Begum parle maintenant avec un doux twang américain et peu de trace de son éducation dans l’est de Londres.

Elle porte des leggings de yoga, un sweat-shirt rose, une casquette de baseball noire et un petit sac à main sur la poitrine.

Dans presque tous les autres contextes, elle serait tout à fait banale, mais il s’agit d’un camp de prisonniers dans le nord-est de la Syrie et de la Bégum, désormais libéré de son strict noir État islamique robe, reste prisonnière de son passé notoire.

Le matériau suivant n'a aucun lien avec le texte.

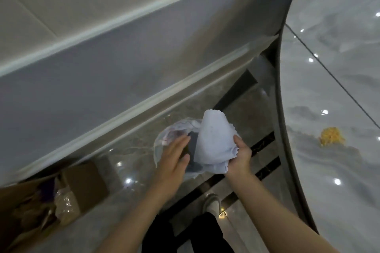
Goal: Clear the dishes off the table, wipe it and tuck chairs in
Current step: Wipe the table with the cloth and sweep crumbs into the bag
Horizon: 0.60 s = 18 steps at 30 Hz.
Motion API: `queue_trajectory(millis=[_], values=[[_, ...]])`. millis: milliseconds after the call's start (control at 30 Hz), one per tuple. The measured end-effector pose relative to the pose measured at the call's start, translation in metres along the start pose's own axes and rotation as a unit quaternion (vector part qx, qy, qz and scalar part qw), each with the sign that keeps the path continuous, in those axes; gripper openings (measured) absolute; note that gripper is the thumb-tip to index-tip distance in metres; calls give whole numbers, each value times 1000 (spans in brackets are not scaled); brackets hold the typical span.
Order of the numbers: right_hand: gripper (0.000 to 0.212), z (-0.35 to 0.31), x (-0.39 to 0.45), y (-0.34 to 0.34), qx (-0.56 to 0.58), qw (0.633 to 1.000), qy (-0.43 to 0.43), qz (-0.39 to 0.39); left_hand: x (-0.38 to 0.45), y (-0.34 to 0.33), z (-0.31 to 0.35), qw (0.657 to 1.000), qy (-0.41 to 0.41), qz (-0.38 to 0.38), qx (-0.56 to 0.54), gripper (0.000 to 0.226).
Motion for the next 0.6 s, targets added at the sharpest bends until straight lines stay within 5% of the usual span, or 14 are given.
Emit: queue_trajectory(millis=[167,267,500,600], values=[[47,14,52,9,-4,1000,2,-16,20,-38,-37,979,-133,-94,126,70],[45,29,83,15,-11,1000,-13,8,31,-62,-78,965,-200,-74,152,66],[25,47,139,46,-41,997,-34,63,44,-93,-212,980,-33,-43,192,71],[26,58,158,59,-48,994,-40,86,53,-106,-201,981,-96,-13,167,77]])
Point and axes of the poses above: each hand's wrist, its own x-axis towards the middle knuckle, its own y-axis out of the back of the hand, z = x × y, the point moved 3 cm from there along x, towards the middle knuckle, and after that the axes turned 8 degrees about -y, right-handed, at the moved point
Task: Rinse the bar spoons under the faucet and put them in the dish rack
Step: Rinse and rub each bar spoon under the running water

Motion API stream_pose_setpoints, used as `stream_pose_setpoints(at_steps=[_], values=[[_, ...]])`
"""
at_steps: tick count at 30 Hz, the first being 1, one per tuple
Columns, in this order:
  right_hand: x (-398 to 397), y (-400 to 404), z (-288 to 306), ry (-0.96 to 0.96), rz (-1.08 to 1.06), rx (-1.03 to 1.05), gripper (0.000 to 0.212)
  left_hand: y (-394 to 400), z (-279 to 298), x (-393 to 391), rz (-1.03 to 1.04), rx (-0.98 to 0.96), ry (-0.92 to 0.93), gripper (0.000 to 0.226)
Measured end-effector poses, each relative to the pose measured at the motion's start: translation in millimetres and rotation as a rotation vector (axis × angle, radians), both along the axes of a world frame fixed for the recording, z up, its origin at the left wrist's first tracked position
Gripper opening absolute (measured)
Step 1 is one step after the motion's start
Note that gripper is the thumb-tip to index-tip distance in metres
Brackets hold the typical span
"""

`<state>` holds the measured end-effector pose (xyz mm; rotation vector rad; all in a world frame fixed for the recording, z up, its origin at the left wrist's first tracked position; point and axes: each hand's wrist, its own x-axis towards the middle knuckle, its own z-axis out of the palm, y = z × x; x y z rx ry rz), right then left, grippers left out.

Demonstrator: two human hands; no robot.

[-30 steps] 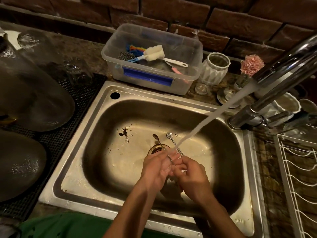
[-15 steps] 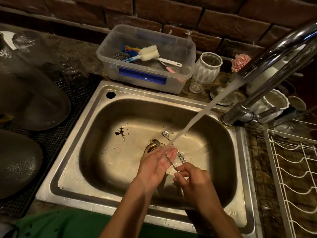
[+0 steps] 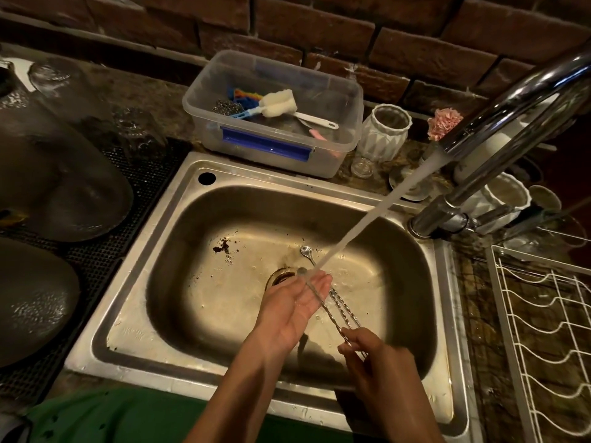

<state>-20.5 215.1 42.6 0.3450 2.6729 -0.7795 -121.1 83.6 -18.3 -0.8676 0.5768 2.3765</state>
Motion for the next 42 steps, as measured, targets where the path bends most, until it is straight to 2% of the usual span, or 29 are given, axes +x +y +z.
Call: stream_pose_setpoints(at_steps=[3, 6, 9, 12, 15, 18, 29, 33, 37, 42], values=[[3.5, 0.0, 1.6, -0.067, -0.009, -0.061, 0.038, 0.4, -0.1, 0.6, 0.014, 0.008, 0.003, 0.022], [7.6, -1.5, -0.1, -0.064, -0.116, -0.160, 0.032, 1.3, -0.1, 1.5, 0.034, 0.029, 0.001, 0.023], [7.1, -4.9, 3.6, -0.080, -0.315, -0.402, 0.021, -0.3, 0.3, -0.7, 0.061, 0.030, 0.000, 0.024], [7.2, -5.1, 10.7, -0.129, -0.449, -0.651, 0.021, -4.0, 1.1, -3.7, 0.070, 0.074, -0.032, 0.028], [10.1, -4.6, 14.3, -0.176, -0.503, -0.760, 0.019, -6.9, 0.7, -5.9, 0.069, 0.076, -0.062, 0.036], [10.2, -6.2, 16.5, -0.206, -0.526, -0.852, 0.020, -8.3, -0.4, -8.4, 0.085, 0.035, -0.075, 0.033], [-10.2, -10.0, -19.7, -0.210, -0.453, -0.838, 0.021, -5.6, 0.3, -14.4, 0.079, -0.171, 0.064, 0.021], [-23.4, -13.7, -31.8, -0.178, -0.450, -0.895, 0.027, -5.0, 5.5, -20.8, 0.089, -0.143, 0.118, 0.034], [-38.0, -16.9, -36.6, -0.104, -0.411, -0.866, 0.036, -6.0, 2.9, -23.8, -0.035, -0.242, 0.221, 0.039], [-58.0, -20.6, -38.6, -0.056, -0.360, -0.854, 0.035, -10.4, 3.0, -24.0, -0.159, -0.294, 0.328, 0.025]])
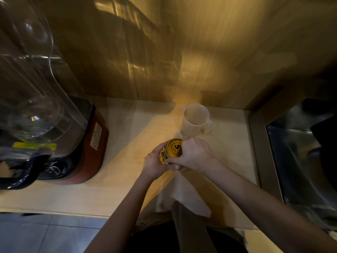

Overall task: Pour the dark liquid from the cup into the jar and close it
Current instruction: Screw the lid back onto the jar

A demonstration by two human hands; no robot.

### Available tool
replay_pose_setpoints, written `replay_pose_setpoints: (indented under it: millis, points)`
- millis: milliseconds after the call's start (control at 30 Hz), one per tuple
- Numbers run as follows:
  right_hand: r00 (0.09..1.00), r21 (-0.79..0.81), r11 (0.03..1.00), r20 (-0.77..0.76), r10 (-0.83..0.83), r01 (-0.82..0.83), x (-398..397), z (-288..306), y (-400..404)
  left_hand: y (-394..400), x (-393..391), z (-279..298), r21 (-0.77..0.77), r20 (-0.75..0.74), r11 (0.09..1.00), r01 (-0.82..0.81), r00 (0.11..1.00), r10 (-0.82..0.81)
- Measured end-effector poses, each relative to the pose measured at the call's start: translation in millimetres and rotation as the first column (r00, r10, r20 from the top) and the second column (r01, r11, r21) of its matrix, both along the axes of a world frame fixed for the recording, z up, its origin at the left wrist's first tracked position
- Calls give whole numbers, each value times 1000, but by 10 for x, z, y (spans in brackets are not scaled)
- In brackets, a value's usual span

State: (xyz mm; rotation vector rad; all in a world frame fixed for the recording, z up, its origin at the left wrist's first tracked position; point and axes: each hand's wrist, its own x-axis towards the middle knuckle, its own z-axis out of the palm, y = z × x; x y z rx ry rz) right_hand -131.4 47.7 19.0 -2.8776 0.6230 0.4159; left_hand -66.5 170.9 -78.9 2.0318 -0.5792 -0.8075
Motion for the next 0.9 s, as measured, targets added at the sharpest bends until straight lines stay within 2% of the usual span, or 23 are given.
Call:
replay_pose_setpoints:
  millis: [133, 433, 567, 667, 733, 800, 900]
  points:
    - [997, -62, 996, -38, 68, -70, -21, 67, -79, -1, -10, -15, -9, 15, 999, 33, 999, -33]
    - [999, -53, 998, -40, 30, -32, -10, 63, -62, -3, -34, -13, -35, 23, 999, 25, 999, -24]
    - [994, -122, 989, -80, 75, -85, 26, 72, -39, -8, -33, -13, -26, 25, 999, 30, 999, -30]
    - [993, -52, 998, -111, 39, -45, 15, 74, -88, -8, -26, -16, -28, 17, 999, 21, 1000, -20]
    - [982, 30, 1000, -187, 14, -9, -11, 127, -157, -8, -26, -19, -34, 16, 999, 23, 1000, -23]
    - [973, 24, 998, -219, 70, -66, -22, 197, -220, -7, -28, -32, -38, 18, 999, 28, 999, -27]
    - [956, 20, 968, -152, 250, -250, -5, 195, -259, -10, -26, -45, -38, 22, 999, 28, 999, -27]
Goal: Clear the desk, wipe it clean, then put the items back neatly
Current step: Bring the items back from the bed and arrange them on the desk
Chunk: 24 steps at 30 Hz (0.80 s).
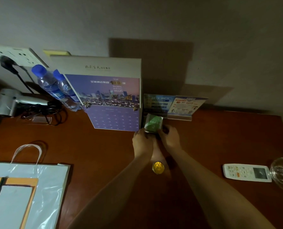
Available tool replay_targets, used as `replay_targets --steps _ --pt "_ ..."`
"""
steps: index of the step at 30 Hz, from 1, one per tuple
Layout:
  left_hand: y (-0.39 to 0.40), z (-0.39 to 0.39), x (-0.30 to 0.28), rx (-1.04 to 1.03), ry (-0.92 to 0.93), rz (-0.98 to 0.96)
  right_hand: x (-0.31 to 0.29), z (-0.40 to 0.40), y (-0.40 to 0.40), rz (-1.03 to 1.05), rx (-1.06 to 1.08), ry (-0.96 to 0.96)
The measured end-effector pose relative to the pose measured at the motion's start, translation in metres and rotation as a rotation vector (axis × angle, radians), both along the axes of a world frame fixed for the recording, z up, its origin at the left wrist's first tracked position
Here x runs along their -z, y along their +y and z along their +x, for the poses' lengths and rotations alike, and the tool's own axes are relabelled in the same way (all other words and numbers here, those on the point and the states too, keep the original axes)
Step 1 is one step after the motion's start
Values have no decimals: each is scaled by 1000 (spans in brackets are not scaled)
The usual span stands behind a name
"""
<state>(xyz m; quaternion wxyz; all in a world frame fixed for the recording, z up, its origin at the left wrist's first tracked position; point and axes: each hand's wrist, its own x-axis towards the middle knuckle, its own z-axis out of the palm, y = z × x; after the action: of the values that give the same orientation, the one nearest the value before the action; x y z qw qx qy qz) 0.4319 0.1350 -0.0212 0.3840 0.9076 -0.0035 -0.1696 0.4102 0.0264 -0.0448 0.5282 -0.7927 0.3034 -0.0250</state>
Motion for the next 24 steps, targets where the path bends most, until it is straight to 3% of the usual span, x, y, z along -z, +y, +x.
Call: replay_targets --steps 3,6,9,12,16,24 --pt "9 -5 -3 6 17 -1 1 -15 -4 -79 -33 37" --pt "26 -18 0 115 136 55 11 -50 -5 -177 -207 217" --pt "43 -39 9 264 296 169 16 -93 -1 -177 -316 260" --pt "49 -63 15 277 389 121 19 -122 10 -155 -439 320" --pt "36 -72 17 184 359 44 20 -115 26 -70 -289 250" --pt "-3 -35 12 212 235 -7 11 -67 5 -1 -19 133"
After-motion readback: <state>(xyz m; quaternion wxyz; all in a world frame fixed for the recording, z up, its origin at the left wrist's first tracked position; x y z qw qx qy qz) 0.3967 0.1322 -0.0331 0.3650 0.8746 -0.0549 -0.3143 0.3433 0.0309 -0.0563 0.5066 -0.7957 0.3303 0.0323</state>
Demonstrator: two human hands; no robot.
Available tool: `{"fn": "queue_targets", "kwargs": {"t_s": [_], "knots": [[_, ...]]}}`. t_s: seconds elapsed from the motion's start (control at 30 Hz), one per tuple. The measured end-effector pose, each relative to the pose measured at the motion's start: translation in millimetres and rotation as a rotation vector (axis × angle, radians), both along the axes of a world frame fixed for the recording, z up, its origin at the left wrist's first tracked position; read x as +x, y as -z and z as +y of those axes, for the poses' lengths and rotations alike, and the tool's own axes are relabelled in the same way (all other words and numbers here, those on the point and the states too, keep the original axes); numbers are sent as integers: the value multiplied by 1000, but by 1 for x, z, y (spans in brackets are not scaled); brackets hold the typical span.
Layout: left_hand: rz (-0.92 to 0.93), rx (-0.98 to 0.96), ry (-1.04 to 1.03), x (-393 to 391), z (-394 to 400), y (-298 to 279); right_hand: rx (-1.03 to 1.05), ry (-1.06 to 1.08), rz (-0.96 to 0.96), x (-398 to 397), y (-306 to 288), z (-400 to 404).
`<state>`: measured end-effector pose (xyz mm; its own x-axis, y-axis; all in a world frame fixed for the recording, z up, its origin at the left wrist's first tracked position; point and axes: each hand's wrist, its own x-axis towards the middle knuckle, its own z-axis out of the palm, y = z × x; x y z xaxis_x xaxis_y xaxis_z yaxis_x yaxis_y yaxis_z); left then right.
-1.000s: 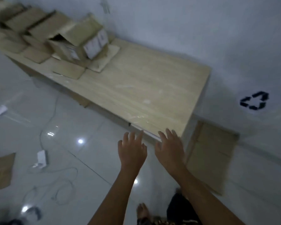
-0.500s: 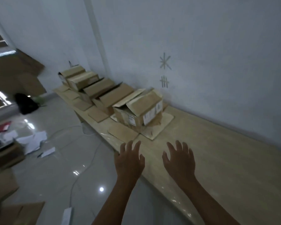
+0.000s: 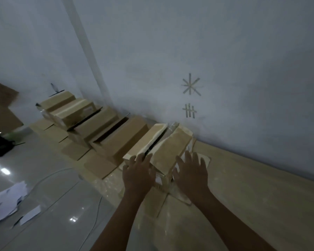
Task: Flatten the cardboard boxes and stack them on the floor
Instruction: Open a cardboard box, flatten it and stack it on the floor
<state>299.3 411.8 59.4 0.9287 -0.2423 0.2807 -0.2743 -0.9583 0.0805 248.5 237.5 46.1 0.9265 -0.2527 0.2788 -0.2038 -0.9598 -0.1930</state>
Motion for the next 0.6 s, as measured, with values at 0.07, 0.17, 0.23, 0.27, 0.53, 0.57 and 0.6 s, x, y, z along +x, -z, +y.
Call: {"fn": "queue_targets", "kwargs": {"t_s": [0.07,0.17,0.23,0.27,0.53,0.57,0.6], "knots": [[30,-10,52,51,4,2,-18,48,-1,36,0,7],[51,-57,161,119,11,11,-73,125,43,78,6,19],[101,-85,227,155,16,20,-104,157,107,100,14,30],[133,-98,249,170,19,24,-111,172,140,109,18,37],[276,-55,343,227,48,110,230,271,258,129,76,84],[315,-143,315,223,47,111,272,282,290,128,82,88],[341,-240,280,217,46,109,299,293,284,127,84,92]]}}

Elle a quitté la maison à Londres à l’âge de 15 ans pour la promesse du paradis, à la place, elle a trouvé « l’enfer, l’enfer sur Terre ».

Begum rejette les accusations selon lesquelles elle aurait commis des atrocités dans le cadre de l’EI, les qualifiant de « tout à fait fausses ».

« Je suis prêt à les combattre devant un tribunal, mais on ne me laisse aucune chance. »

Elle veut le faire en Grande-Bretagne mais s’attend à aller en prison même si le seul crime qu’elle admet avoir commis est de se rendre en Syrie même.

Begum pense maintenant qu’elle a été soignée pendant « des semaines et des semaines et peut-être même des mois et des mois. Ce n’était pas seulement une décision que j’ai prise très rapidement, c’était une décision à laquelle j’ai pensé pendant un moment. »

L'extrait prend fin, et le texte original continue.